Now, I don't think that people who utter this (and I'll include the supposed originator of the quote, President Lincoln himself) really believe this to the core, even if they say they do and think they do. And that's because deep down, we all know it's not true. It's certainly not true for those of us who have had to break away from abusive mothers. Sure, your life bears her marks, some good and many bad, but there's also a hell of a lot that YOU did yourself, and it's absolutely OK to claim it and be proud of it. 

It's not true even for normal, healthy mothers. No matter how supportive, how nurturing, how fantastic a mother a woman might be, she is not her child. And since the child is his or her own person, he or she deserves credit for doing whatever he or she did with the raw materials provided by dear Mama. As for all a person "hope[s] to be" - can you imagine anything more defeatist than saying that you cannot ever be anything other than what your mother made? How awful. Even if Mama was truly an angel, how horrible to have no destiny other than what she provided. In the case of a child born to an emotionally unhealthy mother, what a terrible life sentence for "all I hope to be" to have no actual hope.

This relates to personal accountability, which is a theme often touched on in discussions of dysfunctional mothers. If "all that I am" is due to my mother, than all she is is due to her mother, and so on back through the ages. Nobody, then, is really responsible for her own actions. You know this not to be true. Each of us receives some DNA, some nurture (or neglect), and some programming from our mothers. Many of us may have run on the scripts handed to us for a long time, but if we're able to come out of the auto-pilot of our family programming, we receive something that is entirely ours: autonomy. We get to decide what to do with the DNA and the history. We can make changes to who we are and what we do. We can work to heal our wounds, enrich our lives, and pass a different package on to our own children, for them to use in their own way when they are ready. 

With apologies to Mr. Lincoln, I suggest we throw away his mother-worship for something more true, written by Ralph Waldo Emerson: "The only person you are destined to become is the person you decide to be." 

All you are, or hope to be, you owe to yourself. 

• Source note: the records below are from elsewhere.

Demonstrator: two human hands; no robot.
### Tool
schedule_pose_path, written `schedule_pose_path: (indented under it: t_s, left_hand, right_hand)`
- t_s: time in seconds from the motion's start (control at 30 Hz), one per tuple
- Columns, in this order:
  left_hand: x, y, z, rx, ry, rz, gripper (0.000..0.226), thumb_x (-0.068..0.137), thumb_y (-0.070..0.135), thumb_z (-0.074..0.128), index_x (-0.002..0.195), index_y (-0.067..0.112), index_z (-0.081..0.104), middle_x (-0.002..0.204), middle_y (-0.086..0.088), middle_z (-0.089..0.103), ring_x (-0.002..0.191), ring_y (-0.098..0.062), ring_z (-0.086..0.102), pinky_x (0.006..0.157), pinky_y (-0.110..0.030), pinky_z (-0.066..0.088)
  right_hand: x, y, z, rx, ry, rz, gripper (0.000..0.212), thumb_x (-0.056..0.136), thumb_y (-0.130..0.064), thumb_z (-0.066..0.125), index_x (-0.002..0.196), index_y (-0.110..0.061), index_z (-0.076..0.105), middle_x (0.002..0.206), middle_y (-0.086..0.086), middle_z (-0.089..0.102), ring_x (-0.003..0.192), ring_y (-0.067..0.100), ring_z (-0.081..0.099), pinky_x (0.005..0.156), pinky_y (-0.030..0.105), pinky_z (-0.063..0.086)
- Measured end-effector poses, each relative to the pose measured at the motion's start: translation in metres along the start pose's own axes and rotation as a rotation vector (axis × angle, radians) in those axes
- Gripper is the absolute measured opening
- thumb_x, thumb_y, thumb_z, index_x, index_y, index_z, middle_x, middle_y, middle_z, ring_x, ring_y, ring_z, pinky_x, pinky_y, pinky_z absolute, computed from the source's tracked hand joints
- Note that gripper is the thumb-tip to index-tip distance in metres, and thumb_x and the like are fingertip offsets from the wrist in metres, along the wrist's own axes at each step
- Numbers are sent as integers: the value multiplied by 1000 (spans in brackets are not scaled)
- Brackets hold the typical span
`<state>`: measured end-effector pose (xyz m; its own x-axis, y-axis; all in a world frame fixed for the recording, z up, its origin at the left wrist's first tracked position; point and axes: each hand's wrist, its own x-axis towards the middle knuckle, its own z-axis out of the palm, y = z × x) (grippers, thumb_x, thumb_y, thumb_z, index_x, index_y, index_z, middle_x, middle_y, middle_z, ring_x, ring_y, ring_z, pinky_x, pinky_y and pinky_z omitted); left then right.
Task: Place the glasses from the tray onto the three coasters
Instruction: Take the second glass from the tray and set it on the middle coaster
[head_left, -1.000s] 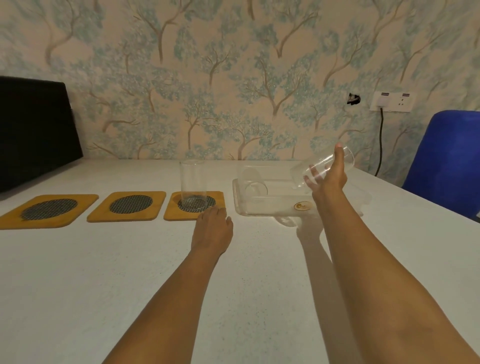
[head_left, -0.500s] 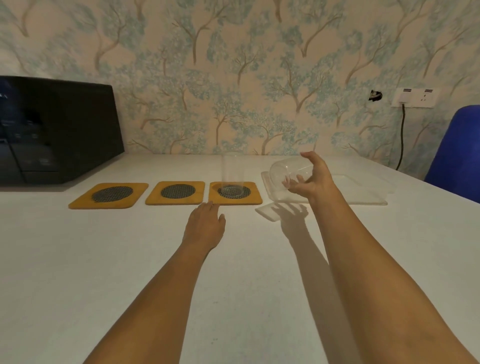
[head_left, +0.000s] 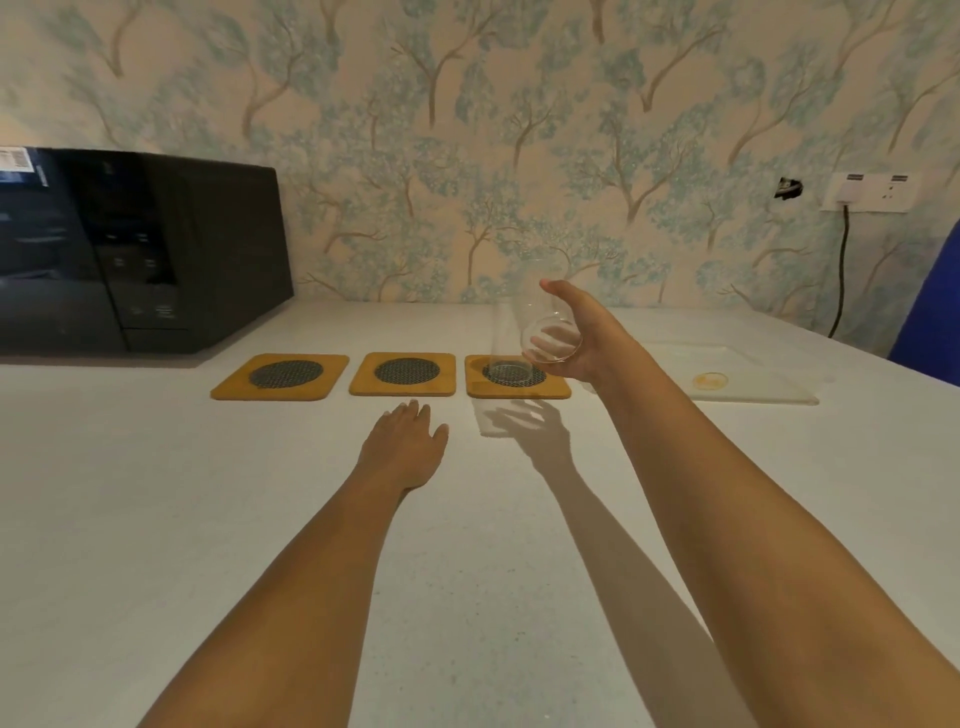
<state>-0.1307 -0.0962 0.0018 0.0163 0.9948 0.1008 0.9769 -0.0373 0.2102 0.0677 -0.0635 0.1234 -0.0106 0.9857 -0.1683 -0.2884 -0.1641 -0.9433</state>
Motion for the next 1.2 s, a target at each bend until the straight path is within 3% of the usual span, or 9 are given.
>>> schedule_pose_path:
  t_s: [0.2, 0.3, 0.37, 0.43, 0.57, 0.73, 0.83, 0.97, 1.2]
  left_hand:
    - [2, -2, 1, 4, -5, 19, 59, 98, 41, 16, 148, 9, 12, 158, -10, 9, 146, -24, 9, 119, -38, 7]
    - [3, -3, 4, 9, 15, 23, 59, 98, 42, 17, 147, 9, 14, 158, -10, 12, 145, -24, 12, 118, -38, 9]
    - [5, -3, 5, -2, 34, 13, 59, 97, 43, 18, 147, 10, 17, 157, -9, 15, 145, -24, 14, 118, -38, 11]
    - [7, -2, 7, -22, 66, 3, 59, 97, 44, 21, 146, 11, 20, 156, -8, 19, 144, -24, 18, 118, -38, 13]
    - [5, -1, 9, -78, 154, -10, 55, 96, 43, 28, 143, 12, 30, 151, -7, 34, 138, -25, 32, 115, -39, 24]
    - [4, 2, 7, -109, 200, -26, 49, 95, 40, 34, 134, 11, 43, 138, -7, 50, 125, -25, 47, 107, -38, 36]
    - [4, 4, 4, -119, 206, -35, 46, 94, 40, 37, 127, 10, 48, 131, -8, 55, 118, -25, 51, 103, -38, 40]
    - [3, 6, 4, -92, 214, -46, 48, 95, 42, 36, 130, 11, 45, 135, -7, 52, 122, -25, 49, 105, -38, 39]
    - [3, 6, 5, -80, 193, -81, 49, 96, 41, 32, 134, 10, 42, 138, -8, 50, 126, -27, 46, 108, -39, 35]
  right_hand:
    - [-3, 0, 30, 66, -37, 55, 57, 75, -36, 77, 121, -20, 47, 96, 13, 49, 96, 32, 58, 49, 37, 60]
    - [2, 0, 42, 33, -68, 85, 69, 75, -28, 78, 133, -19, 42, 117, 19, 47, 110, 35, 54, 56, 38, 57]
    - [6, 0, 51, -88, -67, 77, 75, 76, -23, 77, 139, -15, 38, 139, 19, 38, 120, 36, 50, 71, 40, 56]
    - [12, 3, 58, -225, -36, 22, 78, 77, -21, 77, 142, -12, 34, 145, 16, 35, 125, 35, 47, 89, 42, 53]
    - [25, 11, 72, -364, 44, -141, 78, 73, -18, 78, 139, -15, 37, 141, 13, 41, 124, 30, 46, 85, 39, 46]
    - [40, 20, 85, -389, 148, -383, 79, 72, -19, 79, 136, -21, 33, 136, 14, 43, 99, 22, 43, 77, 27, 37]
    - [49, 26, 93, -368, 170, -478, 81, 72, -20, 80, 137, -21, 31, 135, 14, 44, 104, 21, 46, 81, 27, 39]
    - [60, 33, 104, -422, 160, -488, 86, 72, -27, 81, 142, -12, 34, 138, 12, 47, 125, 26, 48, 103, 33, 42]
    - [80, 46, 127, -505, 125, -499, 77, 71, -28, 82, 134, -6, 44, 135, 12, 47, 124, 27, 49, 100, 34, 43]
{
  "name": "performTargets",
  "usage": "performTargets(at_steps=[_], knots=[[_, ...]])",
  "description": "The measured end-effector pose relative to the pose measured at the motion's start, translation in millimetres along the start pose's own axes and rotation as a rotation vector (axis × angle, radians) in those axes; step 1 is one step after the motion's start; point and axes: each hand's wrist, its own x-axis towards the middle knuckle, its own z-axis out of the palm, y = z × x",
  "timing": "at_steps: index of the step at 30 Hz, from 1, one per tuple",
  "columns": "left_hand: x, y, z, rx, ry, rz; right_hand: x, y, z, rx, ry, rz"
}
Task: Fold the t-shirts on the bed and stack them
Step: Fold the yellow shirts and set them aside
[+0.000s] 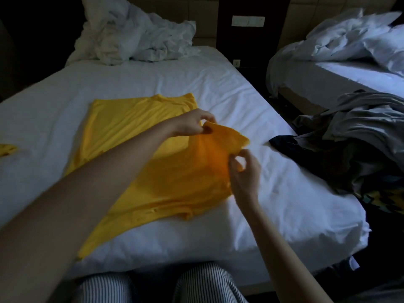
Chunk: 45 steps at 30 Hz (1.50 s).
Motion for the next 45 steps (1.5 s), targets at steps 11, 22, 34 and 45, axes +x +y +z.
performTargets(at_steps=[11, 22, 34, 45], knots=[[-120.1, -23.0, -11.8, -0.029, 0.336, -0.307, -30.7, -16.2, 0.4, -0.252, -0.54, -0.1], [-154.1, -9.9, 61.5, 0.409, -0.12, -0.414, -48.8, -8.9, -12.5, -0.593, -0.931, -0.14], [-355.6, -33.7, 20.8, 0.441, 0.03, -0.396, -61.6, 0.1, -20.3, -0.468, -0.881, -0.207], [-355.9, -10.3, 24.3, -0.015, 0.33, -0.63, -65.6, -28.8, -35.3, -0.285, -0.644, -0.02]])
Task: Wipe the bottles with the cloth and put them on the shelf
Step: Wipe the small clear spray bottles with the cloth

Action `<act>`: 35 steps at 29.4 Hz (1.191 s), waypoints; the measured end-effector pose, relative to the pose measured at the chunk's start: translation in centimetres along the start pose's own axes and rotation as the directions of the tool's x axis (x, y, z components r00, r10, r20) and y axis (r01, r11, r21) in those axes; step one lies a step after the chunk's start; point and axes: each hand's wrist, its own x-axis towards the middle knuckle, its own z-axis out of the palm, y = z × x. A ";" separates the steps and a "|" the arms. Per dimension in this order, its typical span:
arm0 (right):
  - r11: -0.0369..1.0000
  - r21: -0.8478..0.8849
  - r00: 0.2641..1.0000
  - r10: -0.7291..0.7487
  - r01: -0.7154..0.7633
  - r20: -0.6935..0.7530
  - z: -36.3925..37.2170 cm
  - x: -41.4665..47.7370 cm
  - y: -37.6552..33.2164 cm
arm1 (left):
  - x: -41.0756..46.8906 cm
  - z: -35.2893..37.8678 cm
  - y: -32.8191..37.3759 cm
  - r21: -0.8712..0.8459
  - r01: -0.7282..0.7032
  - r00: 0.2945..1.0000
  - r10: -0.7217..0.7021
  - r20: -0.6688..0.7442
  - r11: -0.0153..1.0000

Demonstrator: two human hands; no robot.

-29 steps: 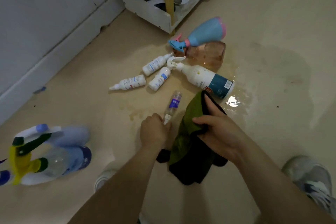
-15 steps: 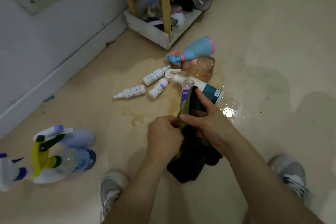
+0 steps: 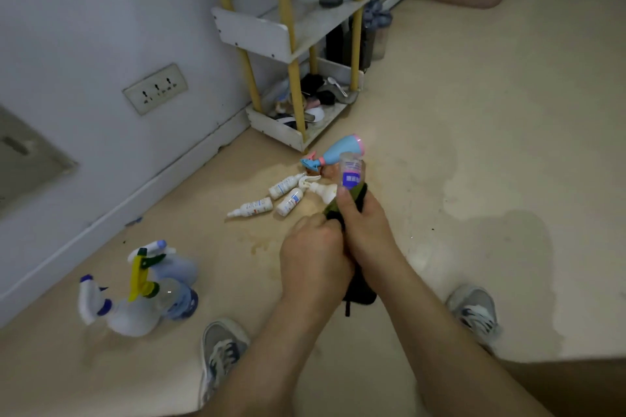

normality & unfulfilled promises


I don't know what a "good mother" does.

I imagine that in some families, the parents have had their own emotional needs met in childhood and are healthy enough to parent in a confident way, taking some middle road between coddling their children and abusing them. This shouldn't be confused with parenting "perfectly" - there are no perfect people, therefore there are no perfect parents. But I assume that some people are emotionally intact enough to parent competently, treating their children with sensitivity, offering guidance, providing limits, nurturing them in a way that is emotionally responsive and fosters independence.

What does that look like?

Yesterday my oldest son reminded me of a promise I had made to him to download an audiobook. I got testy with him, telling him that he needed to remind me at some time other than bedtime, and that perhaps he should write a note to me and post it somewhere where I would see it.

Later I realized what an ass I had been. The "write me a note" advice is dismissive and, moreover, pulled straight from my mother's playbook. How is it his responsibility to remind me of a promise? I'm the one that made the promise, I'm the one who has neglected to fulfil the promise, and why? Because I'm "too busy"?  I downloaded the file immediately, updated my iPod before I could get "busy" again and forget.

I wish I knew how frequently a "normal" parent fails to come through on a promise. When is it simply human, and when is it a sign of detachment, neglect, carelessness?

This morning I apologized to my son for not coming through on my promise, and for nagging him to remind me. It's not his job to hound me to do something I said I would do; it's my job. I'm the adult, I'm the one who made a commitment, and I'm the one who must see it through.

One of the things I wish for him is that he considers it "normal" for a parent to come through on a promise more often than not, without putting the burden of the promise on the child's shoulders.